:: Work instruction ::
Beginning with the first line of the data below, set down each line exactly through the line that contains "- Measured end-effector".

:: Recorded information ::
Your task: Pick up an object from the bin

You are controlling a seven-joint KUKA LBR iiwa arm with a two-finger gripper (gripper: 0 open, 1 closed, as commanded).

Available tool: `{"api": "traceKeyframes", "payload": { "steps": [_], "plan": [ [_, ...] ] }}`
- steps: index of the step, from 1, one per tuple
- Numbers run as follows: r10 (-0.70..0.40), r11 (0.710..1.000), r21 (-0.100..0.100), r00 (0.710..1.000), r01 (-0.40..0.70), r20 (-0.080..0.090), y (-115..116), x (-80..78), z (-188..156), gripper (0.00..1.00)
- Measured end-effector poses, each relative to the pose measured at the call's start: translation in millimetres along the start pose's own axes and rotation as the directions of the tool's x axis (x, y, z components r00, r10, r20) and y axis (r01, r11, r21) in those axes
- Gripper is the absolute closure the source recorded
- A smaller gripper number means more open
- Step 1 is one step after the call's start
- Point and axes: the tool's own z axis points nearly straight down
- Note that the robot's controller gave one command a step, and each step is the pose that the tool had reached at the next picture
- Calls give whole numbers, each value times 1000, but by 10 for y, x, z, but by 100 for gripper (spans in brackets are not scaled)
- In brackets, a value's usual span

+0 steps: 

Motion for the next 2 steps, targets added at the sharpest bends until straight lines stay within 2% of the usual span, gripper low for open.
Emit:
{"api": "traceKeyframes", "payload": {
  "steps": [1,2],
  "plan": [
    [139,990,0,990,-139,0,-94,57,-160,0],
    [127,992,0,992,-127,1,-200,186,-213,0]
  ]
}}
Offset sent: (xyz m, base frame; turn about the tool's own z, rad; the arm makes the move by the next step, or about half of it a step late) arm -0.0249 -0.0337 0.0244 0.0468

:: Answer to this exercise ::
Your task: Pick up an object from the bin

You are controlling a seven-joint KUKA LBR iiwa arm with a two-finger gripper (gripper: 0 open, 1 closed, as commanded).

Available tool: `{"api": "traceKeyframes", "payload": { "steps": [_], "plan": [ [_, ...] ] }}`
- steps: index of the step, from 1, one per tuple
- Numbers run as follows: r10 (-0.70..0.40), r11 (0.710..1.000), r21 (-0.100..0.100), r00 (0.710..1.000), r01 (-0.40..0.70), r20 (-0.080..0.090), y (-115..116), x (-80..78), z (-188..156), gripper (0.00..1.00)
- Measured end-effector poses, each relative to the pose measured at the call's start: translation in millimetres along the start pose's own axes and rotation as the directions of the tool's x axis (x, y, z components r00, r10, r20) and y axis (r01, r11, r21) in those axes

An answer has been given, and the exercise is complete.